2. Starting at 1/2 out, turn screw out (idle set to lowest possible setting) listining for eigine to increase in rpm.
3. When max rpm is reached, blip throtle to check for bog. you want instant, crisp responce.
I played with this on the trail yesterday and the A/S wants to be at 2 to 2 1/2 turns. The bike does work better at this setting, definite improvement! This indicates that I should drop from a 45 to a 42 piolet?
Having never messed with the A/S before, this adjustment produced results. The exact thing I have been questioning on this post, crisp, clean low end power.
Sounds like your using the air screw to clean up other circuits, resulting in a comprimise. What you will comprimise is linear power delivery, and given the terrain your are in, is significant.
My experience with your procedure is it can dial-in a notchiness off idle under load resulting in a flat spot off idle, the ZAP, the rear is trying to break loose and hurt you in the thick, rooty, rocky slipery stuff.

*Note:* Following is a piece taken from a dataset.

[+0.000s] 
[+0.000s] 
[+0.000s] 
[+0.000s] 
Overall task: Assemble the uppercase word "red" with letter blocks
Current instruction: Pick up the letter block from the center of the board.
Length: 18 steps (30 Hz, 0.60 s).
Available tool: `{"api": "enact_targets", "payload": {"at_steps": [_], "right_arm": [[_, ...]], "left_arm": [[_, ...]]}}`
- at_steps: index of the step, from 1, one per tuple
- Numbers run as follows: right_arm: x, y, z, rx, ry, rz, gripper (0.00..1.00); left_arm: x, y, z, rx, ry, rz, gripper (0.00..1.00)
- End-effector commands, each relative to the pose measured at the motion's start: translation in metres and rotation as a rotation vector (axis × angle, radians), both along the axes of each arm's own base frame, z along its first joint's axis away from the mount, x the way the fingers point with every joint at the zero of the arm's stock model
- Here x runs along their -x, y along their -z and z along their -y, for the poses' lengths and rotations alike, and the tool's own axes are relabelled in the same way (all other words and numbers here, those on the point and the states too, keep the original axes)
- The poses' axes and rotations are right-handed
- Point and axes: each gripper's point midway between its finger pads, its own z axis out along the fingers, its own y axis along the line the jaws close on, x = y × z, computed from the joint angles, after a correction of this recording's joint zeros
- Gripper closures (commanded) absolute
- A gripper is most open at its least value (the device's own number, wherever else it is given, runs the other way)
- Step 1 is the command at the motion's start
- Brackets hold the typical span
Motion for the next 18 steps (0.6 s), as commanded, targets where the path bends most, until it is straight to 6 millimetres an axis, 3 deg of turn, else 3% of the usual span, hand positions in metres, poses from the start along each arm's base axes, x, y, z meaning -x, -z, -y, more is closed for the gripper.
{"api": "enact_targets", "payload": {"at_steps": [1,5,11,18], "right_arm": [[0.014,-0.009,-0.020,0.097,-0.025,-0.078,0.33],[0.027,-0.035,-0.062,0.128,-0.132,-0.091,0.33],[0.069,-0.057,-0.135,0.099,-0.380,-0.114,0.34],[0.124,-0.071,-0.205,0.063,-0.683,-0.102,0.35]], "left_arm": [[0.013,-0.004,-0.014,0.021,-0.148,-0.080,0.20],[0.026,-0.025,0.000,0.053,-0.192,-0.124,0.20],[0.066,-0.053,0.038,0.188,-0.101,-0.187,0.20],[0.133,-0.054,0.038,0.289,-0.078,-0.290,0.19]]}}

Use the air screw to dial in off-idle chuggability and stall-resistance. You may find that optimum may be under 1.25 turn. I butt front wheel against a good size rock, ride the front wheel up and down the rock, and adjust the air screw to optimize its off-idle crawing torque, and stall resistance, repeatidly with the clutch. When you find optimum you will crave it afterward, because it makes off-dle power more linear to throttle input, and you can trust the engine at low rpm's.
Then you can attack the pilot, needle, etc.
Now, your choice of needle, slide, and pilot are suspect. I belive that 240 may not be happy with the stock needle, slide, and just a leaner pilot, because the stock bike certaily isn't! ;)
I like the flywheel weight idea, just missed one on E-Bay. I'll try fussing with the A/S more, I like the results so far.
I had an extremely good ride yesterday and I'm learning that proformance and ability are definitely related. I was thinking while riding that someone with lots of experience riding and tuning these bikes would ride this one and after passing me "say there is nothing wrong with this machine, it kicks ass". This time last year I was hitting the same trails in 2nd and 3rd, now i'm runnung 3rd and 4th.
mud: If you didn't get every word of what G-loose said, read it again.
A 1/16!! turn of the AS on my bike is the difference between crap and scream.
You get used to the scream real quick (like G-loose sez)...and when it's gone, you want it back. Fortunately, now you know where it went and how to GET it back.
There's a reason that jetting is something continually and continuously harped on. It is without a doubt the single most important thing you can learn to do..learn about your bike..that relates to consistent and incredible gains in performance.
re: 'I was thinking while riding that someone with lots of experience riding and tuning these bikes would ride this one and after passing me "say there is nothing wrong with this machine, it kicks ass".
Ha! Truer words never spoken. Look what you have to look forward to!!
Thanks again everyone, I feel as though I may have wasted some of your time getting here. The information in this post has been very helpful to me and it may prove helpful to those that just read it.
Now, here is what I need. A 13t sproket, full set of jets and an aftermarket needle, a delta force red cage, an extra expansion chamber (-35), a flywheel weight and a silencer repack.
Or, are those the things I want, and all I really need is more time to ride and tune my scoot.
I couldn't get my 30 pipe to work well with the stock needle, the bike had a lean bog at less than 1/4 throttle and consequently no low end.
The 30 pipe seems to like a C taper needle. I run a CEM with a 158 main, 45 pilot at 1000 feet elevation. You can get needles from www.sudco.com for 5 dollars a piece.
BTW the stock needle is a BFQ and is really lean just off idle.
mud: Don't compare your clip position to anyone elses....unless their bike is setup the same way.
Asking jeffw where he runs his clip on a CEM won't mean squat to you.
The 'E' needle has a 38.15 L1 for starters. The OEM needles are generally 39.95 L1s. The taper start with the different ºs is another issue. His CEM needle taper will start further down the needle than a 'B' taper.
Not trying to confuse the issue, but asking someone 'what clip' doesn't mean a thing unless you KNOW all sorts of other 'stuff'.
Just to add a little to what jeffw said - I have a '35 pipe on mine, and played around with needles this winter. I settled on a BEM; it seemed to match up well with the woods pipe and my riding skills.
I also tried a couple C tapers, and they were a bit mismatched to the '35 pipe. I really didn't notice much difference on the bottom or top, but the midrange just seemed kinda sudden, which at times put me into more trouble than it got me out of. :) And I could never really get the mid to run cleanly. I also agree about the stock needle being kinda finicky to tune just off idle.